The optimism of manufacturing entrepreneurs has slightly rebounded. The production and operation expectation index in July rebounded from the low point in June, but it is still below the long-term average. Although the decrease in new orders has led to a decrease in the total amount of new business, companies still believe that business expansion and the launch of new products will effectively promote sales improvement.

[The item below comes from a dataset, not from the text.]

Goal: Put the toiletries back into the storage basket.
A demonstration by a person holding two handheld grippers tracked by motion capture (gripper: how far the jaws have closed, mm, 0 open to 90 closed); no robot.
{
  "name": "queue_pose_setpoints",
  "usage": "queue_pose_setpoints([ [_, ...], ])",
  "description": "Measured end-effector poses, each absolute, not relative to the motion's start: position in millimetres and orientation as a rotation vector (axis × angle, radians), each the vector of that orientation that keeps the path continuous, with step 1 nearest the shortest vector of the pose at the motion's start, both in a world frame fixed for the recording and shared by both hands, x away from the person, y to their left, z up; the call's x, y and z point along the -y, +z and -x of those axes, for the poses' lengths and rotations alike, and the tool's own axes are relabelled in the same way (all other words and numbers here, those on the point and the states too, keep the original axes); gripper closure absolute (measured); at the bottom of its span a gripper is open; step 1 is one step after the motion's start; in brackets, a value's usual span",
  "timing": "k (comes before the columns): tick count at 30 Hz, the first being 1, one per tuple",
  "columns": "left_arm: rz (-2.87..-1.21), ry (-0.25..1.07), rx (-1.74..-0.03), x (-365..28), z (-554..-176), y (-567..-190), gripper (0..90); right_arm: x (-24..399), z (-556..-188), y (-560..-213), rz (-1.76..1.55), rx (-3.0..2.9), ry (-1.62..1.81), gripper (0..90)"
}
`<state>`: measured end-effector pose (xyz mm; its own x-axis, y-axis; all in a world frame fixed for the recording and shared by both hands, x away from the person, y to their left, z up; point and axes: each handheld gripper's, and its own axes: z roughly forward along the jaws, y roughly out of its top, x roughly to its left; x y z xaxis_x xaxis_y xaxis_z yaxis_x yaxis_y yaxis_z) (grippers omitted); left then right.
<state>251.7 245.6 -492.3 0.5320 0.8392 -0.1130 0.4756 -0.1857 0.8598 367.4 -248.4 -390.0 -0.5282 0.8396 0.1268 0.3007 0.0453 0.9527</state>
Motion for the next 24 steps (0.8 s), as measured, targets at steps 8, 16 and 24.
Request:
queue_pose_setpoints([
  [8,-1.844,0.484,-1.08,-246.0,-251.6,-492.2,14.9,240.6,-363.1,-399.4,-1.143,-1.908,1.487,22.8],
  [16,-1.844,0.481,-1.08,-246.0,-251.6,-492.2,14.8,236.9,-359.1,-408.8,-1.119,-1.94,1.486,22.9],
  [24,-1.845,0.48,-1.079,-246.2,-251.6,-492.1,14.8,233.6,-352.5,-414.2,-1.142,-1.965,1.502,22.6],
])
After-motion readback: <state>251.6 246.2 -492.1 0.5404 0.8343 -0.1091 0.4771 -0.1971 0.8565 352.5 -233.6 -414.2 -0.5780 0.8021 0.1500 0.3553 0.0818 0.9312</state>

Wang Zhe, senior economist at Caixin Think Tank, said that in July, the supply of manufacturing industry expanded slightly, domestic demand declined, external demand was stable, procurement volume decreased, raw material inventory decreased, employment contraction stabilized, price level was under pressure, and the optimism of manufacturing enterprises rebounded slightly. Insufficient domestic effective demand and weak market optimistic expectations are still the most prominent problems at present. Stabilizing growth, promoting employment, protecting people's livelihood, increasing policy stimulus, promoting the implementation of previous policies, and stimulating market vitality and endogenous driving force with greater efforts should be the focus of recent policy work.